TASK BRIEF: All lines of the following material must be written out exactly as they appear.

DATA SECTION:
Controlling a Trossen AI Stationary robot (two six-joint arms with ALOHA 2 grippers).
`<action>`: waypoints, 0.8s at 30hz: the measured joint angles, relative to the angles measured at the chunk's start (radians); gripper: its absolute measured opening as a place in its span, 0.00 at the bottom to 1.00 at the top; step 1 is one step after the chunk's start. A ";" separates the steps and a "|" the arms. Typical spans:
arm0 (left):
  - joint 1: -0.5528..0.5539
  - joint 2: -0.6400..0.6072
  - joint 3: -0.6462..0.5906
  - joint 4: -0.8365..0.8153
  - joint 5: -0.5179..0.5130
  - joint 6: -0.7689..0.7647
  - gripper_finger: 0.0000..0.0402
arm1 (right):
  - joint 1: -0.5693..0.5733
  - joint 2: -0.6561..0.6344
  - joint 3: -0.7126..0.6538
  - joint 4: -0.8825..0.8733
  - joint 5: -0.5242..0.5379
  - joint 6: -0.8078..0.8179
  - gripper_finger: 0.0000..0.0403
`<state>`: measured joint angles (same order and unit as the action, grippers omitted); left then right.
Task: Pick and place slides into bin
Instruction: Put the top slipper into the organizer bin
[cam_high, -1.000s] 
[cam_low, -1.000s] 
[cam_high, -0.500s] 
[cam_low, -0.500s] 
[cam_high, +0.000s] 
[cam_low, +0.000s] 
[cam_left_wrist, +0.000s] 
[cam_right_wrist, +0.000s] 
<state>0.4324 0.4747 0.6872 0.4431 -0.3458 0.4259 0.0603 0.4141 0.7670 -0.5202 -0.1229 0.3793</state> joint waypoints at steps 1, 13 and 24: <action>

EXPECTED OUTPUT:
Controlling a Trossen AI Stationary robot (two six-joint arms with ALOHA 2 grippers).
`<action>`: waypoints, 0.8s at 30hz: the measured joint angles, relative to the angles measured at the chunk's start (radians); gripper: its absolute measured opening as a place in its span, 0.00 at the bottom to 1.00 at the top; step 1 is one step after the chunk's start. A ";" separates the steps and a "|" the arms. Typical spans:
arm0 (left):
  - joint 1: -0.5528..0.5539
  - joint 2: -0.6400..0.6072
  - joint 3: -0.6462..0.5906
  - joint 4: -0.8365..0.8153
  - joint 5: -0.5179..0.5130
  - joint 6: -0.7689..0.7647
  - gripper_finger: 0.0000..0.0402
arm1 (right):
  - joint 1: -0.5693..0.5733
  - joint 2: -0.6561..0.6344
  - joint 3: -0.7126..0.6538
  - joint 4: -0.8825..0.8733
  - joint 5: -0.5242..0.5379
  - joint 6: -0.8078..0.8179
  - gripper_finger: 0.0000..0.0403
`<state>`: measured joint angles (same order and unit as the action, grippers omitted); left then right.
Task: Pick and place slides into bin
Instruction: Put the top slipper into the organizer bin
[cam_high, -1.000s] 
[cam_low, -1.000s] 
[cam_high, -0.500s] 
[cam_low, -0.500s] 
[cam_high, +0.000s] 
[cam_low, +0.000s] 
[cam_left_wrist, +0.000s] 
[cam_right_wrist, +0.000s] 
<state>0.4324 0.4747 0.6872 0.4431 -0.3458 0.4259 0.0603 0.4141 0.7670 -0.5202 -0.1229 0.3793</state> joint waypoints at steps 1, 13 and 24: <action>

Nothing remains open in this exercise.